A exploração trabalhista na sociedade moderna
Enviada em 04/05/2020
No período colonial, o sistema de trabalho escravo era utilizado e consistia no uso de indígenas e africanos como fonte de lucro, por meio da utilização excessiva da mão de obra deles. Na atualidade, a sociedade moderna tem vivenciado uma nova forma de exploração trabalhista, adaptada à vigente realidade. Isso é reflexo das organizações capitalistas que possuem cargas horárias intensas e remunerações inadequadas aos trabalhadores.
A princípio, vale destacar as imensas horas de trabalho que são impostas aos funcionários. Devido as revoluções industriais, que impulsionaram a formação de organizações voltadas ao lucro, a necessidade de aumentar a produção também surge, tendo como consequência a ampliação do período de expediente. Dessa forma, o resultado dessa exploração afeta até a saúde dos trabalhadores, por exemplo, com a chamada Síndrome de Burnout, a qual causa problemas psíquicos pela falta da vida social.
Assim, outro aspecto relevante é a ausência de pagamentos apropriados aos serviços exercidos pelos empregados. A globalização intensificada no século XX aumentou a competitividade existente no mercado de trabalho e a procura por mão de obra barata pelos investidores, por isso os empregados acabam vendendo seu serviço a fim de conseguir viver para as empresas. Por conseguinte, a teoria de Maquiavel, em que os objetivos (rendimento) estão na frente de tudo, é existente nestas organizações.

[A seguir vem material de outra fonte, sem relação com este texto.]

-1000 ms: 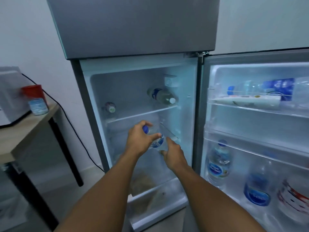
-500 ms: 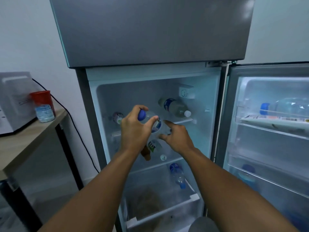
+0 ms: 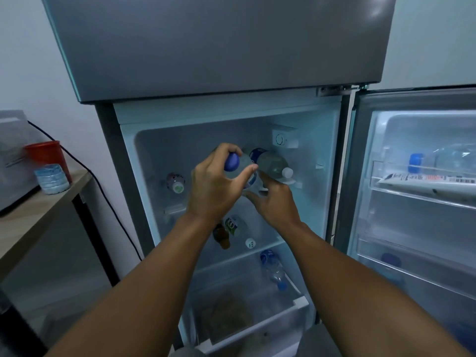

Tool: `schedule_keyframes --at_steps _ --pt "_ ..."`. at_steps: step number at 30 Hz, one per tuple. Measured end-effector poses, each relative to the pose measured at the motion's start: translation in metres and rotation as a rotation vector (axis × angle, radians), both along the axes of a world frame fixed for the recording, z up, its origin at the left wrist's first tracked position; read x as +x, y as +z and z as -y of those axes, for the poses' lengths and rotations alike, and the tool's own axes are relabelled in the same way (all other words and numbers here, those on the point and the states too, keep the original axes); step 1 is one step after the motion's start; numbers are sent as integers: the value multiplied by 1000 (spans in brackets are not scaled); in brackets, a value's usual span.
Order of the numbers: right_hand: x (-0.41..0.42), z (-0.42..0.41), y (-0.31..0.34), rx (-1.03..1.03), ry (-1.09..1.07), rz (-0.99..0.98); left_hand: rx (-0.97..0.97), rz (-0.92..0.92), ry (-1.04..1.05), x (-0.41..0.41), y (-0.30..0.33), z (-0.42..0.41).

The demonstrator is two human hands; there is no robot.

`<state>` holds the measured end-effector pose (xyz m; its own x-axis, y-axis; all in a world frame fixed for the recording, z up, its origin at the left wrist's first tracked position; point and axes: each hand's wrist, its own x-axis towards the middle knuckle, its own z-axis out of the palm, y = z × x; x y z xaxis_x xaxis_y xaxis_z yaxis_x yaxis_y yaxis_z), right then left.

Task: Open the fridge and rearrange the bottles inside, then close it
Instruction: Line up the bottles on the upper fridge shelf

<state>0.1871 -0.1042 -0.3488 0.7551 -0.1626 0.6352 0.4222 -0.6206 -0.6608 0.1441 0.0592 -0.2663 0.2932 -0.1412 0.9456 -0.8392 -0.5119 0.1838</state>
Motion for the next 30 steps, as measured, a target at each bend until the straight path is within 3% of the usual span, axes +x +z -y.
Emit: schedule_keyframes --at_steps 6,11,16,24,27,30 --pt "13 -29 12 30 135 -113 183 33 116 1 -15 -24" --pt "34 -32 6 -315 12 -375 456 -50 255 20 -45 -42" --pt "47 -5 -16 -486 -107 -348 684 -268 385 54 -78 -40" --pt "55 -1 -47 -340 -169 5 526 -386 472 100 -84 -36" --pt "57 -1 -50 -349 -198 48 438 -357 496 107 -80 -38" --pt "60 0 -54 -347 -202 35 505 -340 533 111 -78 -34"
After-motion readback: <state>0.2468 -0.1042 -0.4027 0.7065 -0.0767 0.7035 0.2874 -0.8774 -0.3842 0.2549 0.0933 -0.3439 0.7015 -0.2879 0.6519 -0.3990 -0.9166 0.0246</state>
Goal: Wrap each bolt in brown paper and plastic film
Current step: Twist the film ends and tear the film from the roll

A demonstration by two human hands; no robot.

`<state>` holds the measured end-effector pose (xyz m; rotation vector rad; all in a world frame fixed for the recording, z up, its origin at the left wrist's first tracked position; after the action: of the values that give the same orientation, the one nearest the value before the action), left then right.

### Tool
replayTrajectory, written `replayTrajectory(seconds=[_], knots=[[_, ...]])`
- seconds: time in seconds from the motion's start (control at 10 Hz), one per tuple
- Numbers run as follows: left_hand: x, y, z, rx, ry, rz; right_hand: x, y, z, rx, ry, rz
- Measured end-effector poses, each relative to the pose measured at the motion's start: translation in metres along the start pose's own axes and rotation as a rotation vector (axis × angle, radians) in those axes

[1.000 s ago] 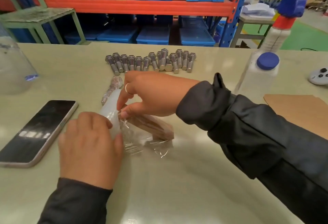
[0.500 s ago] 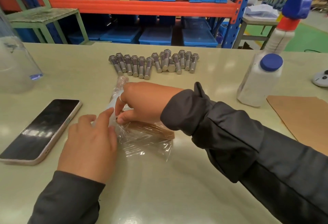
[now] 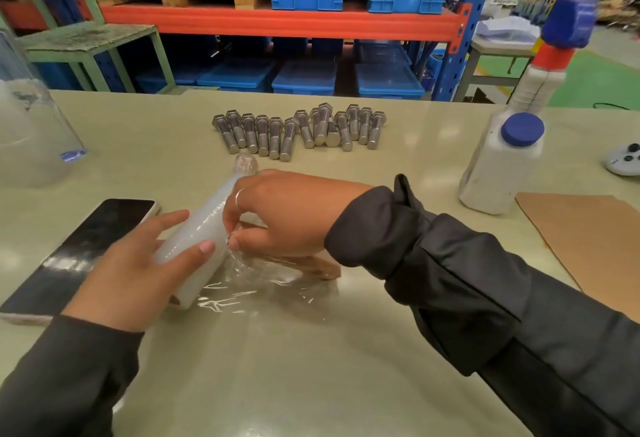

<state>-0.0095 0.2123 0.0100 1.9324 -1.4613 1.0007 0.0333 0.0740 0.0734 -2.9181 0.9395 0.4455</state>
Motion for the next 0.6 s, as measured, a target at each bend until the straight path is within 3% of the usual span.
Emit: replayTrajectory(seconds=[0.2, 0.3, 0.5, 0.6], knots=[[-0.026, -0.004, -0.012, 0.075, 0.440, -0.120, 0.005, -0.005, 0.010, -0.038, -0.063, 0.044], [-0.035, -0.004, -0.023, 0.056, 0.545, -0.108, 0.002, -0.012, 0.019, -0.070, -0.050, 0.064], [-0.089, -0.017, -0.046, 0.056, 0.494, -0.102, 0.002, -0.020, 0.045, -0.083, -0.085, 0.084], [-0.079, -0.014, -0.043, 0.051, 0.465, -0.077, 0.006, -0.017, 0.049, -0.032, -0.157, 0.110]])
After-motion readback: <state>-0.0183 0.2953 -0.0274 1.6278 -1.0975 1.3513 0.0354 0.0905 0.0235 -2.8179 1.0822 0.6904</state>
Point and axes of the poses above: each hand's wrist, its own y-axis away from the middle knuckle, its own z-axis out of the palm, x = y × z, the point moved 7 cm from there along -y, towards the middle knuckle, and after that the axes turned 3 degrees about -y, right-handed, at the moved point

Portanto, a questão da exploração trabalhista é ampla, afeta o setor econômico e até o da saúde. Logo, o governo, por meio do Ministério do Trabalho e da Saúde, os quais administram publicamente esses setores, deve preservar a saúde dos trabalhadores e o direito a salários condizentes. Por meio do aumento da fiscalização para o cumprimento das leis trabalhistas e execução do Plano salarial, pela adição de uma lei que determine a contratação de um profissional do Recursos Humanos por cada empresa, para acompanhar o sistema de trabalho e que os empregados se consultem semestralmente com psicólogos. Deste modo, formará um sistema justo com a conscientização das organizações.